Grech Vasiliki Sofia, Lotsaris Kleomenis, Touma Theano Eirini, Kefala Vassiliki, Rallis Efstathios
Department of Biomedical Sciences, School of Health and Care Sciences, University of West Attica, GR-12243 Athens, Greece.
Department of Psychiatry, General Hospital of Athens: "Evaggelismos", GR-10676 Athens, Greece.
Genes (Basel). 2025 May 7;16(5):560. doi: 10.3390/genes16050560.
Neurofibromatosis type 1 (NF1) is an autosomal dominant disorder caused by mutations in the gene, typically diagnosed during early childhood and characterized by significant phenotypic heterogeneity. Despite advancements in next-generation sequencing (NGS), the diagnostic process remains challenging due to the gene's complexity, high mutational burden, and frequent identification of variants of uncertain significance (VUS).

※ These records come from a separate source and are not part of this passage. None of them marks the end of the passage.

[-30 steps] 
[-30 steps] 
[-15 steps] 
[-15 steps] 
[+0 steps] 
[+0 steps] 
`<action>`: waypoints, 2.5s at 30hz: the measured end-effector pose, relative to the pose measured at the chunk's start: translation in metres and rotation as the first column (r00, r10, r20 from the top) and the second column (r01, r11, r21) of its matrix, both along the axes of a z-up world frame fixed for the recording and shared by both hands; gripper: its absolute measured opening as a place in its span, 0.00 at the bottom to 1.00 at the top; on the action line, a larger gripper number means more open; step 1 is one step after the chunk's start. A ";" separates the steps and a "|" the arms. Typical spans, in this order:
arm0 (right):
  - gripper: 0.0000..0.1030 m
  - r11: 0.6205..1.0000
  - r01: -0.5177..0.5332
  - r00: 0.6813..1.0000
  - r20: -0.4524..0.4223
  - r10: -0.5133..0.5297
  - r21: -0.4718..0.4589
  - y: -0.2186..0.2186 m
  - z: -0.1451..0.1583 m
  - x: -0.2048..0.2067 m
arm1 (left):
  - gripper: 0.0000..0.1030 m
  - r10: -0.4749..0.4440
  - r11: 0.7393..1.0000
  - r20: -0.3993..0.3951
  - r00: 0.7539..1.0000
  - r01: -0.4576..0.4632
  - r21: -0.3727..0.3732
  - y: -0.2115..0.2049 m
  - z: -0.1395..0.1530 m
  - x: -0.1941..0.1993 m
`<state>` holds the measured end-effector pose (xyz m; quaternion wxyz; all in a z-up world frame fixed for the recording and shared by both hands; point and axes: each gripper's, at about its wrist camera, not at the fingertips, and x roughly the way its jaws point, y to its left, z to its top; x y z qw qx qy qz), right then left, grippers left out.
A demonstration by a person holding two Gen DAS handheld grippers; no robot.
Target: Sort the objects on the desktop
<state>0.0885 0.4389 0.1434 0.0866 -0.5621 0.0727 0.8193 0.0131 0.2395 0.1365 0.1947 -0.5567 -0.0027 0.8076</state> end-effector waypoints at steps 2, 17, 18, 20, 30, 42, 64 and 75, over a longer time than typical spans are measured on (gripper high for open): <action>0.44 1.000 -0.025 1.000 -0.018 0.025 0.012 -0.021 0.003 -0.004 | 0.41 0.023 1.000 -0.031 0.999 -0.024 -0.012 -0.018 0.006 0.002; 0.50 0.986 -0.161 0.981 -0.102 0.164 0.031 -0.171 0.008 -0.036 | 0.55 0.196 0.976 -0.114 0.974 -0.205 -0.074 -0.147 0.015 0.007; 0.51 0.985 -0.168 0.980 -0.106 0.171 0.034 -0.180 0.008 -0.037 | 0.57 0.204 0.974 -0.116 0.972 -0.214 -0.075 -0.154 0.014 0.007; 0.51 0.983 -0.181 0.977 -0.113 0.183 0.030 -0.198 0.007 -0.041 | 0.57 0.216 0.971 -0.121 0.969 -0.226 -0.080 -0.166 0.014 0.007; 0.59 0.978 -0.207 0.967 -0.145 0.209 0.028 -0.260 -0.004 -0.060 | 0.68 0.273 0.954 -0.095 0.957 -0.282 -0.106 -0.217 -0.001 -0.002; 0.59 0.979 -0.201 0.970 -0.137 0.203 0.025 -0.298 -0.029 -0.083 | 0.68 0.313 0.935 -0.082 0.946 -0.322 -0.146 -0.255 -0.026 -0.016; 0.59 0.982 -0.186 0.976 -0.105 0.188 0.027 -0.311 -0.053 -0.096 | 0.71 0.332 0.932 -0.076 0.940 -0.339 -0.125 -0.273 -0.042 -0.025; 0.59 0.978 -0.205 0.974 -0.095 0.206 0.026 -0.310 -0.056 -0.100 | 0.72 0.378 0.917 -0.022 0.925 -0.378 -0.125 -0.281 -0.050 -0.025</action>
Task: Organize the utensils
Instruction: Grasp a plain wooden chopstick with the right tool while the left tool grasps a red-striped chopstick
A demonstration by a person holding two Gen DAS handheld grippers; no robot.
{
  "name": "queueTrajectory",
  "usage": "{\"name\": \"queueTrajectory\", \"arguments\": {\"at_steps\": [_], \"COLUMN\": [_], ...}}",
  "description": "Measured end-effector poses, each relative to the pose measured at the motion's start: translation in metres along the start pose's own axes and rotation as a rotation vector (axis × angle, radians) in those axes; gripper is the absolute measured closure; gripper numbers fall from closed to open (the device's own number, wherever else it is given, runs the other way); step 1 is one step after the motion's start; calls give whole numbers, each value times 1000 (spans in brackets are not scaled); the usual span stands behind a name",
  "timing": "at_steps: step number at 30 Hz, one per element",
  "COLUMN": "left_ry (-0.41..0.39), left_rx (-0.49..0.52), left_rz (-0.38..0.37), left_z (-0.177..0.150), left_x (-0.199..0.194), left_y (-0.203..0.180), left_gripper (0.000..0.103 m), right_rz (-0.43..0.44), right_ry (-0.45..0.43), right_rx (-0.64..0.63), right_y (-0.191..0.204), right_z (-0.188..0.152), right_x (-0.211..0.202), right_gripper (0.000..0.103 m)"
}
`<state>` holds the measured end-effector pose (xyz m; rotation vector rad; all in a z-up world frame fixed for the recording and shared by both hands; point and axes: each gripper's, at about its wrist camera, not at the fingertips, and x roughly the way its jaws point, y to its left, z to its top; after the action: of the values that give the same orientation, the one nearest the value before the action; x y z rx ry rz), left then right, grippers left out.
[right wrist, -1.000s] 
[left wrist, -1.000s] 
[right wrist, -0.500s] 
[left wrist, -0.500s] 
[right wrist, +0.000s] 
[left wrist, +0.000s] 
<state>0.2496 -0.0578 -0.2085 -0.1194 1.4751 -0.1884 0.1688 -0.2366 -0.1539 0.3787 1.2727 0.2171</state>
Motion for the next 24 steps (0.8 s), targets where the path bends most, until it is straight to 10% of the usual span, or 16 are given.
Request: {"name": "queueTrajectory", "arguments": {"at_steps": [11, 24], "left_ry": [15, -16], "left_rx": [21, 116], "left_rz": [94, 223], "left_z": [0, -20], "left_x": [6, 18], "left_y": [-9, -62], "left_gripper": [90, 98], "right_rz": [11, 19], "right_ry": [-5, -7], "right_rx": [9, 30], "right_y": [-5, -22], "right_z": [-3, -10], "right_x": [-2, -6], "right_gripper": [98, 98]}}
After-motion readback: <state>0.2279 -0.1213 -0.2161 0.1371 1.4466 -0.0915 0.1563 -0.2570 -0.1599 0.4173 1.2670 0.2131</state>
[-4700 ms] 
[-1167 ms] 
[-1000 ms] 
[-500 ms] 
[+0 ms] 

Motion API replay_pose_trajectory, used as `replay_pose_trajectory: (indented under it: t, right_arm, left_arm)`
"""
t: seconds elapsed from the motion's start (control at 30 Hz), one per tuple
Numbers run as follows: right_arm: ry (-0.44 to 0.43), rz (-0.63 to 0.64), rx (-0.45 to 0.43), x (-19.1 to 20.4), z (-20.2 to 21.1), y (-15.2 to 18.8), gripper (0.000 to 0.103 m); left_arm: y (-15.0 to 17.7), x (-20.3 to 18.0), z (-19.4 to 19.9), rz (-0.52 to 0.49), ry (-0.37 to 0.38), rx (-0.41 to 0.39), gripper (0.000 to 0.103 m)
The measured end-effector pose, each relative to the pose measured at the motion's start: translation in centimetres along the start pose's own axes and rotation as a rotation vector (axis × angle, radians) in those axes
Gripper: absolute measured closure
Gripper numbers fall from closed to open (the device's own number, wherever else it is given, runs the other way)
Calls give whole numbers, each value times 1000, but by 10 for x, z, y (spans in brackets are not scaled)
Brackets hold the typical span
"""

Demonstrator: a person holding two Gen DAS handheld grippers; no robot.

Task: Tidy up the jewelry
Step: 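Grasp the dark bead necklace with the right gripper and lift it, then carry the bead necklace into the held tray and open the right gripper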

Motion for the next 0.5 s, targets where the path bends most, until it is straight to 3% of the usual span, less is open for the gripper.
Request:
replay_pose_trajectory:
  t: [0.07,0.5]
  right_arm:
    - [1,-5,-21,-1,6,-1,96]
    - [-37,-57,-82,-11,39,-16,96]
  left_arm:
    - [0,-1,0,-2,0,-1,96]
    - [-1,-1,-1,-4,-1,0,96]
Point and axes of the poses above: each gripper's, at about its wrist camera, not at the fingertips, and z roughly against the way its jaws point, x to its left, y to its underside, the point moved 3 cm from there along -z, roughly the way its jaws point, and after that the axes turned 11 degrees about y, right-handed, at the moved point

This review explores the emerging role of artificial intelligence (AI) in enhancing variant detection, classification, and interpretation. A systematic literature search was conducted across PubMed, IEEE Xplore, Google Scholar, and ResearchGate to identify recent studies applying AI technologies to genetic analysis, focusing on variant interpretation, structural modeling, tumor classification, and therapeutic prediction. The review highlights the application of AI-based tools such as VEST3, REVEL, ClinPred, and -specific models like DITTO and RENOVO-NF1, which have demonstrated improved accuracy in classifying missense variants and reclassifying VUS. Structural modeling platforms like AlphaFold contribute further insights into the impact of mutations on neurofibromin structure and function. In addition, deep learning models, such as LTC neural networks, support tumor classification and therapeutic outcome prediction, particularly in -associated complications like congenital pseudarthrosis of the tibia (CPT). The integration of AI methodologies offers substantial potential to improve diagnostic precision, enable early intervention, and support personalized medicine approaches. However, key challenges remain, including algorithmic bias, limited data diversity, and the need for functional validation. Ongoing refinement and clinical validation of these tools are essential to ensure their effective implementation and equitable use in NF1 diagnostics.
1型神经纤维瘤病(NF1)是一种常染色体显性疾病,由该基因的突变引起,通常在儿童早期被诊断出来,其特征是显著的表型异质性。尽管下一代测序(NGS)取得了进展,但由于该基因的复杂性、高突变负担以及频繁鉴定出意义未明的变异(VUS),诊断过程仍然具有挑战性。本综述探讨了人工智能(AI)在增强变异检测、分类和解释方面的新兴作用。我们在PubMed、IEEE Xplore、谷歌学术和ResearchGate上进行了系统的文献检索,以确定最近将AI技术应用于基因分析的研究,重点关注变异解释、结构建模、肿瘤分类和治疗预测。该综述强调了基于AI的工具(如VEST3、REVEL、ClinPred)以及特定模型(如DITTO和RENOVO-NF1)的应用,这些工具在分类错义变异和重新分类VUS方面已显示出提高的准确性。像AlphaFold这样的结构建模平台对突变对神经纤维瘤蛋白结构和功能的影响提供了进一步的见解。此外,深度学习模型,如LTC神经网络,支持肿瘤分类和治疗结果预测,特别是在与NF1相关的并发症(如胫骨先天性假关节,CPT)方面。AI方法的整合具有提高诊断精度、实现早期干预和支持个性化医疗方法的巨大潜力。然而,关键挑战仍然存在,包括算法偏差、数据多样性有限以及功能验证的需求。对这些工具进行持续改进和临床验证对于确保它们在NF1诊断中的有效实施和公平使用至关重要。